Collected data entries:
☆ ☆ ☆ ☆
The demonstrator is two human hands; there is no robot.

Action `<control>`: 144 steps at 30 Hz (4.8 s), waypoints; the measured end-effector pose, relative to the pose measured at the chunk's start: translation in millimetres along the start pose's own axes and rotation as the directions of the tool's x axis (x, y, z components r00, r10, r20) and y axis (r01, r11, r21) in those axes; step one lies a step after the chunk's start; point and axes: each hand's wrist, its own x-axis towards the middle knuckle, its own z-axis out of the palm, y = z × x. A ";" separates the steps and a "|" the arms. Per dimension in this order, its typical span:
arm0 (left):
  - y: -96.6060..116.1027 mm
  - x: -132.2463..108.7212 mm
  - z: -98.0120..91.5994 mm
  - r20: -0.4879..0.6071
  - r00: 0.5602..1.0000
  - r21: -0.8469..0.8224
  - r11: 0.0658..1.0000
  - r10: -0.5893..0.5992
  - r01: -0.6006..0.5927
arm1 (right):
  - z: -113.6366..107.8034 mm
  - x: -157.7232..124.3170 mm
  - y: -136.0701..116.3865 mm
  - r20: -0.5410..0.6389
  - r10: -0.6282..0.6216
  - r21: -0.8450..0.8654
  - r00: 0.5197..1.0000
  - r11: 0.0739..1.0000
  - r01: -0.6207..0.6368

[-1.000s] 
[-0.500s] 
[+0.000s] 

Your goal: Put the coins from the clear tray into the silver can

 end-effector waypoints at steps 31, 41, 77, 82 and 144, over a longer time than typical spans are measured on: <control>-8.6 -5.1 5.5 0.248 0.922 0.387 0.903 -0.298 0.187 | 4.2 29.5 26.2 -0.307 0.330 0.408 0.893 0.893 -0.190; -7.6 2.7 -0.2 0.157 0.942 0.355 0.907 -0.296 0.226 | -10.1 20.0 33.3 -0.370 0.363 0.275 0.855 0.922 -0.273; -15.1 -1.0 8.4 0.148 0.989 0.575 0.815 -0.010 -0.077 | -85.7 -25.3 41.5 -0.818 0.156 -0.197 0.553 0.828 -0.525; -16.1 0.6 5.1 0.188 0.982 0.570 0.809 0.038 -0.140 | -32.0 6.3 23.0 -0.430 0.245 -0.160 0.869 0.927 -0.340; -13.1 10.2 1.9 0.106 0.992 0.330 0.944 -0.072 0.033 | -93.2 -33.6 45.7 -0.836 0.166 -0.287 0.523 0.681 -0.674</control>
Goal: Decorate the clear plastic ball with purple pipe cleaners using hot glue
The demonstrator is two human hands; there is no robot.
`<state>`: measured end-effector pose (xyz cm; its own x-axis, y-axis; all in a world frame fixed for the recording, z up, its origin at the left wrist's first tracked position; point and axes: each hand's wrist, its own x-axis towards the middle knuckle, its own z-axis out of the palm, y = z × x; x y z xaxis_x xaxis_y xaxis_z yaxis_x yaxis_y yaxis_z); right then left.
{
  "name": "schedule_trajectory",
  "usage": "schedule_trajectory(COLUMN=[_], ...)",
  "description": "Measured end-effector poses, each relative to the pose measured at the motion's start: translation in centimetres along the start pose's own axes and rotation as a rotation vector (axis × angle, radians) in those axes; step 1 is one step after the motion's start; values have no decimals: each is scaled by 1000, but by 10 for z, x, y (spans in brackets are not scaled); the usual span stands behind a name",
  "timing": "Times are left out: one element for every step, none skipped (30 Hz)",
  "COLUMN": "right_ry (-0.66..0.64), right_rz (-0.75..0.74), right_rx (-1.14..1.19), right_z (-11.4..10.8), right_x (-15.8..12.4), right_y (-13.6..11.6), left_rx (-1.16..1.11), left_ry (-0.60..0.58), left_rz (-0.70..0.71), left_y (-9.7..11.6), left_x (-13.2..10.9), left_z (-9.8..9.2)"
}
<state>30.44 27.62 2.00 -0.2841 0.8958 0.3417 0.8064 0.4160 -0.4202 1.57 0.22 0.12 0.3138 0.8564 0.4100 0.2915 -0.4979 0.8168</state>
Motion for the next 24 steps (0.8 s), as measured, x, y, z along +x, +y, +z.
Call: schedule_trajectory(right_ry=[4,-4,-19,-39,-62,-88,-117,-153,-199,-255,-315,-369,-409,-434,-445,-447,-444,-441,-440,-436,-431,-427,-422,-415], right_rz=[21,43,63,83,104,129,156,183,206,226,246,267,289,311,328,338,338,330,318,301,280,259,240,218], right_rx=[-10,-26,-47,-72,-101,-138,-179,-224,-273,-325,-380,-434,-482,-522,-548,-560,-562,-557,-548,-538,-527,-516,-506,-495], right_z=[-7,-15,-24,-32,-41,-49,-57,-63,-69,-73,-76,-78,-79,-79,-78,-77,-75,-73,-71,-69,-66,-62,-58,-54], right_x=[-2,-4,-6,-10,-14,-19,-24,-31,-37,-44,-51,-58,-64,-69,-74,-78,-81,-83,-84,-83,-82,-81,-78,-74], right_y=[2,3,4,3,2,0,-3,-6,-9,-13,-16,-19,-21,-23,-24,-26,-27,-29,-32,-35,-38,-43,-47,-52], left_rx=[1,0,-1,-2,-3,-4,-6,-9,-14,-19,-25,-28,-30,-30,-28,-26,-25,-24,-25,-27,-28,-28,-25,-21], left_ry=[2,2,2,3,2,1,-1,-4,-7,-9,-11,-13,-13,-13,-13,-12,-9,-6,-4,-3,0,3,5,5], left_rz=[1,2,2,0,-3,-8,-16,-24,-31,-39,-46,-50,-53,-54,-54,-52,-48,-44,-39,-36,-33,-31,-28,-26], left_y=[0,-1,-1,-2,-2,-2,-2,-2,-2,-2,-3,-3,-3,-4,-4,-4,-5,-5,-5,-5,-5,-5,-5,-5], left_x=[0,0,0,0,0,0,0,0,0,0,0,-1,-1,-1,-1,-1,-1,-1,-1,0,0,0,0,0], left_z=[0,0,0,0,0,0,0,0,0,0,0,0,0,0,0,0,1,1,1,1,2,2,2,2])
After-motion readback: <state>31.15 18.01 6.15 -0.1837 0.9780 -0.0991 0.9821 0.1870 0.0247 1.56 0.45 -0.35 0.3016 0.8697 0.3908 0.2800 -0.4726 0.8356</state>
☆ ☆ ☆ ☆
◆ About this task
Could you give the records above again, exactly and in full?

◆ Solution
The demonstrator is two human hands; there is no robot.

Action `<control>`: 144 steps at 30 Hz (4.8 s), waypoints; the measured end-effector pose, relative to the pose measured at the chunk's start: translation in millimetres along the start pose's own axes and rotation as the directions of the tool's x axis (x, y, z components r00, r10, r20) and y axis (r01, r11, r21) in those axes; step one lies a step after the chunk's start; point and axes: each hand's wrist, its own x-axis towards the middle knuckle, its own z-axis out of the palm, y = z × x. A ";" separates the steps and a "|" the arms. Per dimension in this order, its typical span:
arm0 (left):
  - y: -96.6060..116.1027 mm
  - x: -132.2463..108.7212 mm
  - z: -98.0120..91.5994 mm
  - r20: -0.4879..0.6071
  - r00: 0.5602..1.0000
  - r21: -0.8469..0.8224
  - r11: 0.0658..1.0000
  - r10: -0.5893..0.5992
  - r01: -0.6006..0.5927
arm1 (right):
  - z: -113.6366..107.8034 mm
  - x: -157.7232..124.3170 mm
  - y: -136.0701..116.3865 mm
  - r20: -0.5410..0.6389
  - r10: -0.6282..0.6216
  - r21: -0.8450..0.8654
  - r00: 0.5197..1.0000
  - r11: 0.0739..1.0000
  - r01: -0.6207..0.6368

[-1.000s] 
[-0.500s] 
[+0.000s] 

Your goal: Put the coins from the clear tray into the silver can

 end-effector waypoints at steps 31, 41, 77, 82 and 144, over a longer time than typical spans are measured on: <control>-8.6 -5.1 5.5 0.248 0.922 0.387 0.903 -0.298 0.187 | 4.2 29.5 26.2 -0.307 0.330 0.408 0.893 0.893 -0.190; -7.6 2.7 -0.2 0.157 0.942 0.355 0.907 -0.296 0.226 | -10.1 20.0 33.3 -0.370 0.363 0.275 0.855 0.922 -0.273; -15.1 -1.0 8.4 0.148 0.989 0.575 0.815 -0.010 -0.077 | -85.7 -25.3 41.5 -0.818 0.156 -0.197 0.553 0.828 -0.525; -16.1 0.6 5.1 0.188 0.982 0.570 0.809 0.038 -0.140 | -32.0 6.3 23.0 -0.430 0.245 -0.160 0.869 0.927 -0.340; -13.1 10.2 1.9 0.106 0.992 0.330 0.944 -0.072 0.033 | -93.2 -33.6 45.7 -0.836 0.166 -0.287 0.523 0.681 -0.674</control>
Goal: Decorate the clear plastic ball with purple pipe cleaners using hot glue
The demonstrator is two human hands; there is no robot.
`<state>`: measured end-effector pose (xyz cm; its own x-axis, y-axis; all in a world frame fixed for the recording, z up, its origin at the left wrist's first tracked position; point and axes: each hand's wrist, its own x-axis towards the middle knuckle, its own z-axis out of the palm, y = z × x; x y z xaxis_x xaxis_y xaxis_z yaxis_x yaxis_y yaxis_z); right then left.
{
  "name": "schedule_trajectory",
  "usage": "schedule_trajectory(COLUMN=[_], ...)",
  "description": "Measured end-effector poses, each relative to the pose measured at the motion's start: translation in centimetres along the start pose's own axes and rotation as a rotation vector (axis × angle, radians) in those axes; step 1 is one step after the motion's start; values have no decimals: each is scaled by 1000, but by 10 for z, x, y (spans in brackets are not scaled); the usual span stands behind a name",
  "timing": "Times are left out: one element for every step, none skipped (30 Hz)",
  "COLUMN": "right_ry (-0.66..0.64), right_rz (-0.75..0.74), right_rx (-1.14..1.19), right_z (-11.4..10.8), right_x (-15.8..12.4), right_y (-13.6..11.6), left_rx (-1.16..1.11), left_ry (-0.60..0.58), left_rz (-0.70..0.71), left_y (-9.7..11.6), left_x (-13.2..10.9), left_z (-9.8..9.2)"
}
<state>30.44 27.62 2.00 -0.2841 0.8958 0.3417 0.8064 0.4160 -0.4202 1.57 0.22 0.12 0.3138 0.8564 0.4100 0.2915 -0.4979 0.8168</state>
Motion for the next 24 steps (0.8 s), as measured, x, y, z along +x, +y, +z.
Call: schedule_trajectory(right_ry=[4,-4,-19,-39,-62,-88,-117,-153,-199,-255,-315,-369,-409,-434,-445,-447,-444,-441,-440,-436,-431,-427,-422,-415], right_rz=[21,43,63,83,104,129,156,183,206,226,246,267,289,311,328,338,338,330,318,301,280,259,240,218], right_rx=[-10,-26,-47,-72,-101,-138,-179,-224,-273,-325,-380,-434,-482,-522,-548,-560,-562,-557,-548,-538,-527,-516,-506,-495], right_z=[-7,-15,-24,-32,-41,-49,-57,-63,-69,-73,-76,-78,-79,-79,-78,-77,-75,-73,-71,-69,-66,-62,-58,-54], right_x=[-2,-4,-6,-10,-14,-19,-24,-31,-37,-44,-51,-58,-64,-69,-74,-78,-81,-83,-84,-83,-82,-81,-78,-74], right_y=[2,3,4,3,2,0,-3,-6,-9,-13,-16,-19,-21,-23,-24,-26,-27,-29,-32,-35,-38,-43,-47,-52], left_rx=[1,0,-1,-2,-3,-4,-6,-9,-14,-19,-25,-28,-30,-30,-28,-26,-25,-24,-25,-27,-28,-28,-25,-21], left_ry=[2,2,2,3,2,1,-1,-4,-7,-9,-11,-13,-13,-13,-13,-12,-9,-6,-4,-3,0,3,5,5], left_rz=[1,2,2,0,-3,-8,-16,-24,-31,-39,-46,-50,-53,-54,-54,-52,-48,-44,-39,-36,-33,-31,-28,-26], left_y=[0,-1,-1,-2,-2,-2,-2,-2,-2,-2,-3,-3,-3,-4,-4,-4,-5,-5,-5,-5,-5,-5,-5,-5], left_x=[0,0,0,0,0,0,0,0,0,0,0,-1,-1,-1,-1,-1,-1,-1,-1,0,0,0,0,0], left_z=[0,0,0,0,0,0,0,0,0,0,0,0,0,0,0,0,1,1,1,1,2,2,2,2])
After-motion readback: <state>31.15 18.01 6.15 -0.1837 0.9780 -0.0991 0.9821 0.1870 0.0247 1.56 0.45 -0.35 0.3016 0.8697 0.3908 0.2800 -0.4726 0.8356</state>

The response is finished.